The literature on the subject could not be mastered in 10 lifetimes but Mark Mazower has comprehended an enormous amount of it in at least half a dozen languages. Sometimes he struggles to squeeze it all into just 600 pages of “Hitler’s Empire.” However, it is possible to distill the essence of Nazi rule into a short space.

Yes, it was murderous, immoral and  (we hope) foredoomed. But, looked at in a narrowly administrative sense, main themes resolve themselves.

First, while it is sometimes said the the British acquired their empire in a fit of absentmindedness, and while Hitler admired their ability to mange it with so few men (about one to every thousand inhabitants of India, for example), Hitler in a sense acquired an empire he didn’t want.

“Mein Kampf” laid out his dreams of an empire in the east but he never imagined he would occupy western Europe or North Africa.
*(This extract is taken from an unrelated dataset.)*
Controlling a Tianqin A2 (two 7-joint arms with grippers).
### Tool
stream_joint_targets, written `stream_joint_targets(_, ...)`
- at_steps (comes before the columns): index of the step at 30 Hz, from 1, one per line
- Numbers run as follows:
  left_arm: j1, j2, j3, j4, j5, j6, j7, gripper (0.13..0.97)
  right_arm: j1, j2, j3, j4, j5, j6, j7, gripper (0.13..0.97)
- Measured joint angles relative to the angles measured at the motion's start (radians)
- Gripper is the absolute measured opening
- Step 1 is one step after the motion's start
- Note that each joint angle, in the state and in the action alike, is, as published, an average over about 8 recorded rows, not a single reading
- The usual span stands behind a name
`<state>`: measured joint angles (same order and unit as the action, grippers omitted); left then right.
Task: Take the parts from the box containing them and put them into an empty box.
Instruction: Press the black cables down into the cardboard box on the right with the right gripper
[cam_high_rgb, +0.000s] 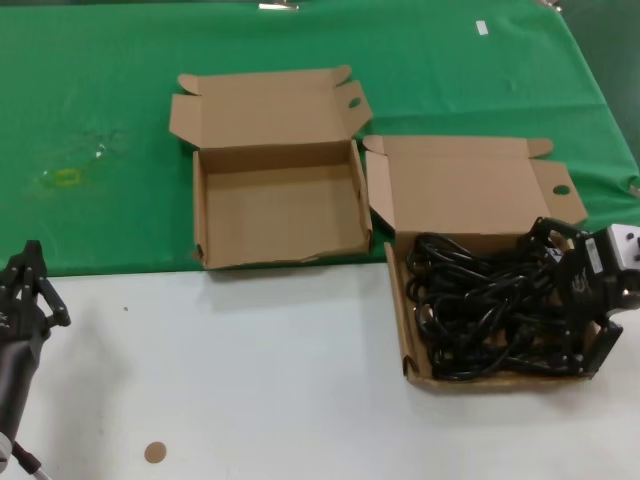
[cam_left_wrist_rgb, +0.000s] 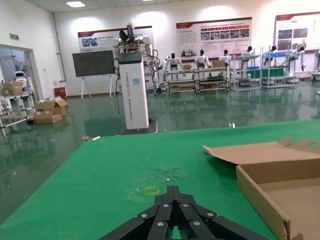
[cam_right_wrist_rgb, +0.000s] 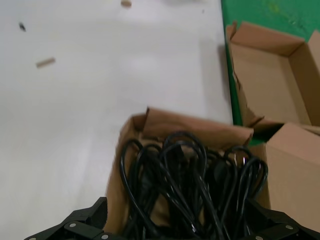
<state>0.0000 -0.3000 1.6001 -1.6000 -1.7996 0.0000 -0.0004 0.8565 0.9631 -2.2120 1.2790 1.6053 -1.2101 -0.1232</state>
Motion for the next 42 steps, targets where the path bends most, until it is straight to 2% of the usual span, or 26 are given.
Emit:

He was neither prepared to rule the empire he got nor did he have enough Germans to do it.

(Though not remarked by Mazower, Bismarck had foreseen the problem; he opposed the bid for an overseas empire — or even a European state encompassing all German speakers —  because he did not think he had enough Prussians to staff it.)

The practical flaw in the concept of Lebensraum was that there were not enough Germans to settle the newly acquired lands. Nor did the Germans who did exist want to move east; they had been shifting west, and away from the land to the cities, for generations.

Second, much of the book concerns Himmler’s repeatedly frustrated schemes to remake Poland, Belarus and Ukraine into German-populated marches buffering Greater Germany from the hordes of asiatics. So these places had to be cleared of Jews and Slavs.

It was not at first envisaged that the Jews would be murdered. Up to late 1941, it was planned to shift them somewhere else. However, and in contradiction to this concept, it was expected that eventually the Slavs would be mostly eliminated. Starvation would do that job.

Third, meanwhile, the Germans had to decide how to control most of Europe. With no forethought or guiding notions, they made different arrangements in different countries: the Danes, who cooperated without much fuss, got to keep a parliament and manage most of their affairs; the French were partly under military occupation, partly expected to govern themselves for Germany’s benefit; the Croats were left to their own murderous selves; the Greeks were under a harsh military occupation.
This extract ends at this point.